O doutor Van Zeller está contente com Vieira da Silva e Teixeira dos Santos no governo. Um amigo meu todo PPD, da ala cavaquista (mas desiludido com ele!), está confiante no governo Sócrates (R) de recauchutado.

Mas o doutor Van Zeller está possesso por uma sindicalista, mesmo da ala amarela, ir mandar
(ou ser mandada) no Ministério do Trabalho. O cabecilha dos patrões até evoca o vermelho nome em vão dos comunistas do PREC. Não o faz por menos e perfila-se agora,não como o defensor do aeroporto na Margem Sul ( porquê?), mas como o ponta de lança do cavaquismo de Belém.

A pose de Van Zeller está cada vez mais óbvia no retrato, e não há fotógrafo que lhe consiga tirar outra pose menos cara de pau (nem eu!!).

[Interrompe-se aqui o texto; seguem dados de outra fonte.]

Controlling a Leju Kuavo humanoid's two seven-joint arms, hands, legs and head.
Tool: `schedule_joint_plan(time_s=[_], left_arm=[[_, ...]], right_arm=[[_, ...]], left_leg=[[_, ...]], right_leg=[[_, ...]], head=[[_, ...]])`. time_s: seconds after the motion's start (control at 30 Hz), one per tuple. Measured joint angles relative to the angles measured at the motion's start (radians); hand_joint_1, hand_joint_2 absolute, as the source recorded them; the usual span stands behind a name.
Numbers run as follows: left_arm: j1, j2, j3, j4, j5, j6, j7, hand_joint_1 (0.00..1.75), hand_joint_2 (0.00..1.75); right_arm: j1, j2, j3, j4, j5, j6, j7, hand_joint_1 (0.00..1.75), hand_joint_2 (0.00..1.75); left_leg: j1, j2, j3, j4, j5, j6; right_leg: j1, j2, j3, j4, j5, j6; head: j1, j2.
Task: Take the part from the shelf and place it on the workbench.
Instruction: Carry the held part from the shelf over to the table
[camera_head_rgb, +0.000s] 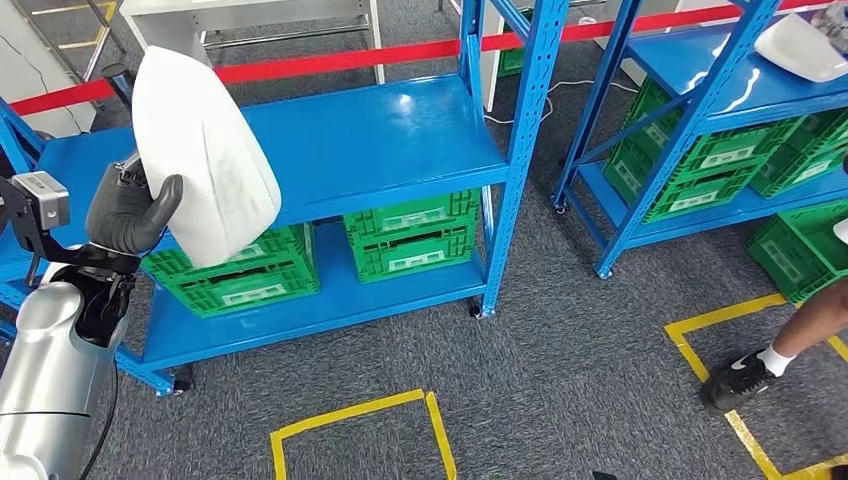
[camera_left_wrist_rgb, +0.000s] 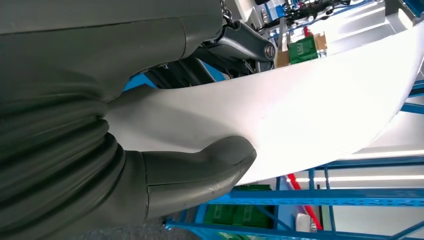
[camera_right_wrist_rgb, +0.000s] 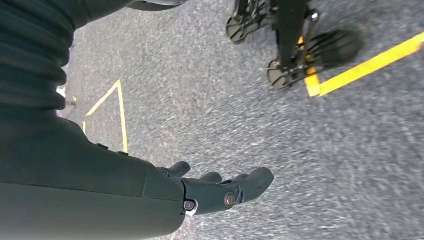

Portanto: a direita está contente com a equipa de Sócrates. No essencial o patronato manobrador, aquele que vive de empreitadas públicas e subsídios agrícolas, está em boas mãos. E nem Ferreira Leite, nem aquele rapaz que marca passos para ser chefinho dos laranjas desavindos, conseguiriam um team tão jeitoso para satisfazer o patronato. Esse mesmo que gera despedimentos em vez de trabalho, que promove os baixos salários e a desqualificação, esse mesmo patronato cuja maioria (85 por cento) mal tem a quarta classe, mal sabe gerir, nem inovar, mas que está sempre com a ponta afiada para a lamuria, o desânimo, tudo em nome da crise. E o Doutor Van Zeller é o rosto dessa classe medíocre que não soube adaptar-se aos novos tempos, aos desafios da globalização, à inovação do comércio digital.

Por isso ficam tão irritados porque uma sindicalista vai para a Praça de Londres, olhar pela luta de classes do alto do 20º andar do arranha -céus do antigo Ministério das Corporações de Marcelo Caetano.

Só falta ao patronato erguer uma estátua a Vieira da Silva, o autor do nefasto código do trabalho e o mentor da reforma da Segurança Social, essa que mudou as regras no fim da vida contributiva fazendo do Estado uma entidade desonesta, sem ética, nem moral. Tudo aquilo que o patronato do século passado gosta.

Viera da Silva, que tirou a quem desconta, pode agora dar a quem conta: ainda há uns milhões do QREN para distribuir pelos famintos. A venda de Ferraris vai melhorar.